Server and HTTPRoute Authorisation Policies
Linkerd’s authorisation model operates at two granularities: Server (a port on a pod selector) and HTTPRoute (per-route policy within a Server). The combination enables the same per-path identity-based access control that Istio’s AuthorizationPolicy provides, with a simpler resource model.
Define a Server for each exposed port. Without a Server resource, Linkerd applies the default policy:
# payments-server.yaml
apiVersion: policy.linkerd.io/v1beta3
kind: Server
metadata:
name: payments-api-http
namespace: payments
spec:
podSelector:
matchLabels:
app: payments-api
port: 8080
proxyProtocol: HTTP/2
With a Server resource present, Linkerd switches to a deny-by-default posture for that port: all inbound requests are rejected unless an AuthorizationPolicy explicitly allows them. This is the critical hardening step — creating a Server resource is what flips a workload’s inbound policy from permissive to deny-by-default.
Create a MeshTLSAuthentication that identifies the allowed callers by their SPIFFE identity (Kubernetes service account):
# frontend-identity.yaml
apiVersion: policy.linkerd.io/v1alpha1
kind: MeshTLSAuthentication
metadata:
name: frontend-mtls
namespace: payments
spec:
identities:
- "frontend.api.serviceaccount.identity.linkerd.cluster.local"

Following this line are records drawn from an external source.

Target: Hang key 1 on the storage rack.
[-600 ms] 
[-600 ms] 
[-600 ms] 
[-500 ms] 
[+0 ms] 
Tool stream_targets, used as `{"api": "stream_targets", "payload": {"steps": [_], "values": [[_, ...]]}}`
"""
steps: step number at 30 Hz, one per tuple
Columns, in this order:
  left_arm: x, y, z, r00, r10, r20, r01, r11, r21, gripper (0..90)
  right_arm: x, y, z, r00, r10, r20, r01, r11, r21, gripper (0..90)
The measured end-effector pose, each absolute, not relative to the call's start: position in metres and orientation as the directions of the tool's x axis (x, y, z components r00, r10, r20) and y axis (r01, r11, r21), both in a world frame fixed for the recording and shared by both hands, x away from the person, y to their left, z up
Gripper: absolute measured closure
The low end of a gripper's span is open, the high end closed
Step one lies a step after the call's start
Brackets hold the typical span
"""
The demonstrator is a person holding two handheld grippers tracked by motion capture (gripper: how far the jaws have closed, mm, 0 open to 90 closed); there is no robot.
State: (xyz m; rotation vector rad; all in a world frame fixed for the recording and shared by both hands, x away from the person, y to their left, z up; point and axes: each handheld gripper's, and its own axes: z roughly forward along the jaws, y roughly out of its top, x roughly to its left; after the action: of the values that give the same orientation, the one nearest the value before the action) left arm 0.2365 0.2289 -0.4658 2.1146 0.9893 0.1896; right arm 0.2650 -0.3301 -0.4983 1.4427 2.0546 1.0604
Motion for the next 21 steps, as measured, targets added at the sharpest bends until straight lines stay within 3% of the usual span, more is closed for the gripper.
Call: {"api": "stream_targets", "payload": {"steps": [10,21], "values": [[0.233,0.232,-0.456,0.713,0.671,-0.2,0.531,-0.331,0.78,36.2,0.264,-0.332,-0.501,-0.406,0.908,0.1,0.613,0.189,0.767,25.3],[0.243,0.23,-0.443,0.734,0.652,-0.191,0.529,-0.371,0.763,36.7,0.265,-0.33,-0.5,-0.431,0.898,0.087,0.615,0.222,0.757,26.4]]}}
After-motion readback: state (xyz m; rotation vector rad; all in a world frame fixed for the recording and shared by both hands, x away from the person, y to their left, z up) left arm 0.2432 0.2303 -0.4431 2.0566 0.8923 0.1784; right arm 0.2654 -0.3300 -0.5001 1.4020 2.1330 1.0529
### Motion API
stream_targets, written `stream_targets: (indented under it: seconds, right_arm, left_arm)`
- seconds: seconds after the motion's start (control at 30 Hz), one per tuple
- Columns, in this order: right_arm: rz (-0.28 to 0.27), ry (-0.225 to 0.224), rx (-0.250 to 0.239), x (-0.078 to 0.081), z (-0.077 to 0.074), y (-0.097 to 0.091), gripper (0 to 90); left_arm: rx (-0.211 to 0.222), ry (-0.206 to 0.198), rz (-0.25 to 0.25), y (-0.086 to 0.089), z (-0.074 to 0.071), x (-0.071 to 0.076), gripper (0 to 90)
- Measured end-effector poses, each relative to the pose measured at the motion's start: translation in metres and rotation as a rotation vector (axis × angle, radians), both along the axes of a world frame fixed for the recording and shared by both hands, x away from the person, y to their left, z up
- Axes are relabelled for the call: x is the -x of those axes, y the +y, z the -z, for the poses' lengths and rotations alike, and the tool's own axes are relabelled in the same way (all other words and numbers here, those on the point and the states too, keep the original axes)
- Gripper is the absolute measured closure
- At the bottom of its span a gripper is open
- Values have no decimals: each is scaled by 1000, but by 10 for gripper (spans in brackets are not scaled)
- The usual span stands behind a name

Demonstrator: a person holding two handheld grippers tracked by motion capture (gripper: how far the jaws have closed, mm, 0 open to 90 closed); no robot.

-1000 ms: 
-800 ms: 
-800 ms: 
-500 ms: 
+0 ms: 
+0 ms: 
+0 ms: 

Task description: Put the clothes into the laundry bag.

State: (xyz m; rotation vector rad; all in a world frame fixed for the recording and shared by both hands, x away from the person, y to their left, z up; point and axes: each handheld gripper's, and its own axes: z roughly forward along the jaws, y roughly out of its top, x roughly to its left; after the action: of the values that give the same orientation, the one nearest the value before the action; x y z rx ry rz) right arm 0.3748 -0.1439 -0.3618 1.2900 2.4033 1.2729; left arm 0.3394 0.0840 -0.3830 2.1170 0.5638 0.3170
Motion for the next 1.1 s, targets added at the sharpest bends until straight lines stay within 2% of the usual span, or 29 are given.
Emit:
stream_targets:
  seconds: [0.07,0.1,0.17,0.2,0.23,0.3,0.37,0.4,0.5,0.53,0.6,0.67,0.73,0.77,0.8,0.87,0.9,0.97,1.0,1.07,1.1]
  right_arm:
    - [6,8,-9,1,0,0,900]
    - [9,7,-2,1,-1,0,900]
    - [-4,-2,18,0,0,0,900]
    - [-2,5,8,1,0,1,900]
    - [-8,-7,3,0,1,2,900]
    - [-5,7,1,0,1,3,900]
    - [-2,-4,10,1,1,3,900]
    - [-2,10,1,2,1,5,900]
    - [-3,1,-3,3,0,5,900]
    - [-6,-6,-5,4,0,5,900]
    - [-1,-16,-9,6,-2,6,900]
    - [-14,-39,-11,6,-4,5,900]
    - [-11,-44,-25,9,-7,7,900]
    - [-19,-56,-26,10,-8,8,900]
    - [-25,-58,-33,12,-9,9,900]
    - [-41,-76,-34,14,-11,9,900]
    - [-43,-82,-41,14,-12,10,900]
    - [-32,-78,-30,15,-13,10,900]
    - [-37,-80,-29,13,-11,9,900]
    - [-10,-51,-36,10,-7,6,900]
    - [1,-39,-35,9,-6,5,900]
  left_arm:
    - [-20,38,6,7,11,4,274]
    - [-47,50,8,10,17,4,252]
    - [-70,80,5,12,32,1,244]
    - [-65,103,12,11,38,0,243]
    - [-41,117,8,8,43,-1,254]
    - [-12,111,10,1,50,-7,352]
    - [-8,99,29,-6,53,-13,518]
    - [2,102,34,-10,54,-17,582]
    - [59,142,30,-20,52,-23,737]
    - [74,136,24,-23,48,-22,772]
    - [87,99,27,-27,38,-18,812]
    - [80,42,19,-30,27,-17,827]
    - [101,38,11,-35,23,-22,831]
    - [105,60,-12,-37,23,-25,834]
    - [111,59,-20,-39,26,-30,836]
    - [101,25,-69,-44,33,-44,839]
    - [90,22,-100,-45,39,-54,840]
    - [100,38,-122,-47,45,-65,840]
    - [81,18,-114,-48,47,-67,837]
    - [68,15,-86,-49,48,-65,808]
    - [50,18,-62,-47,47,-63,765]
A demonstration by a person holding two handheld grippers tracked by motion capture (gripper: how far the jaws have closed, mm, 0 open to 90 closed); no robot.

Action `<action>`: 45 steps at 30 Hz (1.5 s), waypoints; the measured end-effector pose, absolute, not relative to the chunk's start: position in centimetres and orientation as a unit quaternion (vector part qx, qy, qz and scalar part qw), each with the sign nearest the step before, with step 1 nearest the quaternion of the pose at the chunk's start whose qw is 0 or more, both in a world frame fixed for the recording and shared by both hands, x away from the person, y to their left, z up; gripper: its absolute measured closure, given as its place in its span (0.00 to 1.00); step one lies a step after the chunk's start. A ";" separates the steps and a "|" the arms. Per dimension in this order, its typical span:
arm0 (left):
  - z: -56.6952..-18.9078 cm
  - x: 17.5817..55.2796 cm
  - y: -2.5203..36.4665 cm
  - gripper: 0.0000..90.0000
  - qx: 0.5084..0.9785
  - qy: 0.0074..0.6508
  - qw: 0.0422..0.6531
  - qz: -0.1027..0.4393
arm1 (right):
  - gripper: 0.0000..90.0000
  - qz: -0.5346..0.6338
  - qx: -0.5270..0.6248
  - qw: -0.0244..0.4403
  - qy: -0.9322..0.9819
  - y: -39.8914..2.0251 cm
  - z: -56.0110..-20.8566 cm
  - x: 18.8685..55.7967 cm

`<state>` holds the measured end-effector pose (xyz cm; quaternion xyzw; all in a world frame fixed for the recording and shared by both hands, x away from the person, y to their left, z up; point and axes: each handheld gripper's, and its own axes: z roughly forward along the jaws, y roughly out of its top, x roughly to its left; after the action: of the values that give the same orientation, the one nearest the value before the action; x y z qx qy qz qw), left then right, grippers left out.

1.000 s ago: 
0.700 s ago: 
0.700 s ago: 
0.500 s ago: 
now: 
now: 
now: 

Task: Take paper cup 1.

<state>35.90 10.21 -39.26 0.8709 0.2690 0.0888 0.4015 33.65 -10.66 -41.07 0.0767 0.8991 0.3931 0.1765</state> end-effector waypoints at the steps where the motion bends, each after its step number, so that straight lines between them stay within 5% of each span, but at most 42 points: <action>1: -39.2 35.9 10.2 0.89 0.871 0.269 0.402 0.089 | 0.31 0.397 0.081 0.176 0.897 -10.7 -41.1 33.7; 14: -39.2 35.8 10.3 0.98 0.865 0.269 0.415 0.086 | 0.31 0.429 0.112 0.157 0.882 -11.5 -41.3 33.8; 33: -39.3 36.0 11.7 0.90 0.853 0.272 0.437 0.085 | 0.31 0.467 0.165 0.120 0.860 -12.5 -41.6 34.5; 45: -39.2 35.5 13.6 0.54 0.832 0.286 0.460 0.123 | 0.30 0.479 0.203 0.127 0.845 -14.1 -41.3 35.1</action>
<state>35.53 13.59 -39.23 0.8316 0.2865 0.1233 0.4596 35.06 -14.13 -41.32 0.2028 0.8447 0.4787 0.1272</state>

- "monitoring.observability.serviceaccount.identity.linkerd.cluster.local"
The identity string format is <service-account>.<namespace>.serviceaccount.identity.linkerd.cluster.local. Use linkerd viz edges or inspect the proxy certificate to confirm identity strings before writing policy.
Attach an AuthorizationPolicy to the Server:
# payments-authz.yaml
apiVersion: policy.linkerd.io/v1alpha1
kind: AuthorizationPolicy
metadata:
name: payments-api-allow-frontend
namespace: payments
spec:
targetRef:
group: policy.linkerd.io
kind: Server
name: payments-api-http
requiredAuthenticationRefs:
- name: frontend-mtls
kind: MeshTLSAuthentication
group: policy.linkerd.io
For per-route granularity, combine Server with an HTTPRoute. This allows different service accounts to reach /health (for monitoring) versus /api/v1/payments (for the frontend):
# payments-routes.yaml
apiVersion: gateway.networking.k8s.io/v1beta1
kind: HTTPRoute
metadata:
name: payments-api-routes
namespace: payments
spec:
parentRefs:
- name: payments-api-http
kind: Server
group: policy.linkerd.io
rules:
- matches:
- path:
type: PathPrefix
value: /health
- matches:
- path:
type: PathPrefix
value: /api/v1/payments
---
# Allow health checks from monitoring only
apiVersion: policy.linkerd.io/v1alpha1
kind: AuthorizationPolicy
metadata:
name: payments-health-allow-monitoring
namespace: payments
spec:
targetRef:
group: gateway.networking.k8s.io
kind: HTTPRoute
name: payments-api-routes
requiredAuthenticationRefs:
- name: monitoring-mtls
kind: MeshTLSAuthentication
group: policy.linkerd.io
---
apiVersion: policy.linkerd.io/v1alpha1
kind: MeshTLSAuthentication
metadata:
name: monitoring-mtls
namespace: payments
spec:
identities:
- "prometheus.observability.serviceaccount.identity.linkerd.cluster.local"
Apply and verify:
kubectl apply -f payments-server.yaml -f frontend-identity.yaml \
-f payments-authz.yaml -f payments-routes.yaml
# Test that the frontend can reach the payments API
kubectl exec -n api deploy/frontend -- \
curl -s -o /dev/null -w "%{http_code}" \
http://payments-api.payments.svc.cluster.local:8080/api/v1/payments
# Expected: 200
# Test that an unauthorised pod cannot reach the payments API
kubectl run unauth-test --image=curlimages/curl --rm -it \
--restart=Never -n default \
-- curl -s -o /dev/null -w "%{http_code}" \
http://payments-api.payments.svc.cluster.local:8080/api/v1/payments
# Expected: connection refused or empty reply (proxy drops unauthenticated traffic)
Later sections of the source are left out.